DNA damage-induced EMT controlled by the PARP dependent chromatin remodeler ALC1 promotes DNA repair efficiency through RAD51 in tumor cells
Significance Statement
EMT is a key phenomenon that confers to cancer cells the ability to metastasize. What triggers EMT is not fully understood.
The authors show that DNA damage induces EMT in cancer cells in a PARP1/ALC1-dependent manner, and that, in turn, EMT improves the capacity of cancer cells to repair DNA damage, through homologous recombination, rendering cells more resistant to chemotherapeutic drugs.

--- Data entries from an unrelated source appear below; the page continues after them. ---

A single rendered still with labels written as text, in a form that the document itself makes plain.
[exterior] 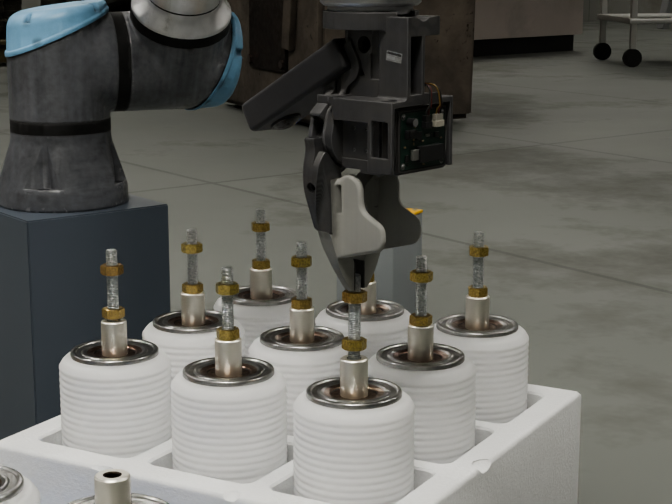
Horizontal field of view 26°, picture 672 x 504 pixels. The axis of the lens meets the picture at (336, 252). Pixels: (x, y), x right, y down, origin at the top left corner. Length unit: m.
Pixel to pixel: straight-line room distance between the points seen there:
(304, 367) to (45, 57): 0.57
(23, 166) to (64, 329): 0.19
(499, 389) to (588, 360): 0.85
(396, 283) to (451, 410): 0.35
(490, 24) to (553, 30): 0.48
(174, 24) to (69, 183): 0.21
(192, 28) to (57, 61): 0.16
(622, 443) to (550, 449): 0.48
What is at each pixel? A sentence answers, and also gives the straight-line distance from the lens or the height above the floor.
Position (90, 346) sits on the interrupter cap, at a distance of 1.29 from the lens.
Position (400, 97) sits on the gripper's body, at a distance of 1.05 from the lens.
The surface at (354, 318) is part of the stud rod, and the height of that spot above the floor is 0.31.
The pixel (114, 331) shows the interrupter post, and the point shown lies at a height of 0.27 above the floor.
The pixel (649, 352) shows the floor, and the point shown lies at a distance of 2.23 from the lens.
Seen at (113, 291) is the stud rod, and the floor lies 0.31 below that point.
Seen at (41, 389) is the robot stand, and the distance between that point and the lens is 1.68.
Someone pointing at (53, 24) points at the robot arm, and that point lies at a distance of 1.67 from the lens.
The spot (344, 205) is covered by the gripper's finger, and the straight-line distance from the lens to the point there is 1.09.
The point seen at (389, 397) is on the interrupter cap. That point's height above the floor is 0.25.
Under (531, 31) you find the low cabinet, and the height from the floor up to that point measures 0.12.
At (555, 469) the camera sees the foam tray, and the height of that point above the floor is 0.12.
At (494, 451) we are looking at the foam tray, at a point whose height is 0.18.
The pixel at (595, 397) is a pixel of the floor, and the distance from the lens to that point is 2.00.
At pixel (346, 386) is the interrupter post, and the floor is 0.26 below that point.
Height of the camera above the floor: 0.60
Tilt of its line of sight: 12 degrees down
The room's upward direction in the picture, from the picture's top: straight up
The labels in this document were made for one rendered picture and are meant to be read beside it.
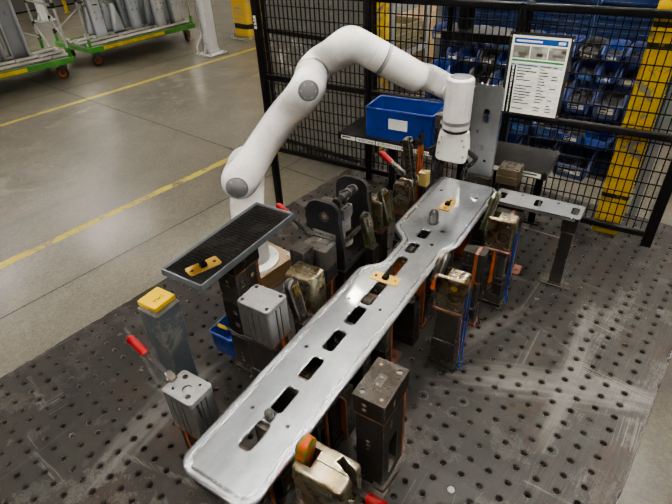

These findings suggest that PARP inhibitors may prevent or reverse EMT while restoring drug sensitivity.
Abstract
Epithelial-to-mesenchymal transition (EMT) allows cancer cells to metastasize while acquiring resistance to apoptosis and chemotherapeutic agents with significant implications for patients’ prognosis and survival. Despite its clinical relevance, the mechanisms initiating EMT during cancer progression remain poorly understood. We demonstrate that DNA damage triggers EMT and that activation of poly (ADP-ribose) polymerase (PARP) and the PARP-dependent chromatin remodeler ALC1 (CHD1L) was required for this response. Our results suggest that this activation directly facilitates access to the chromatin of EMT transcriptional factors (TFs) which then initiate cell reprogramming. We also show that EMT-TFs bind to the RAD51 promoter to stimulate its expression and to promote DNA repair by homologous recombination. Importantly, a clinically relevant PARP inhibitor reversed or prevented EMT in response to DNA damage while resensitizing tumor cells to other genotoxic agents. Overall, our observations shed light on the intricate relationship between EMT, DNA damage response, and PARP inhibitors, providing potential insights for in cancer therapeutics.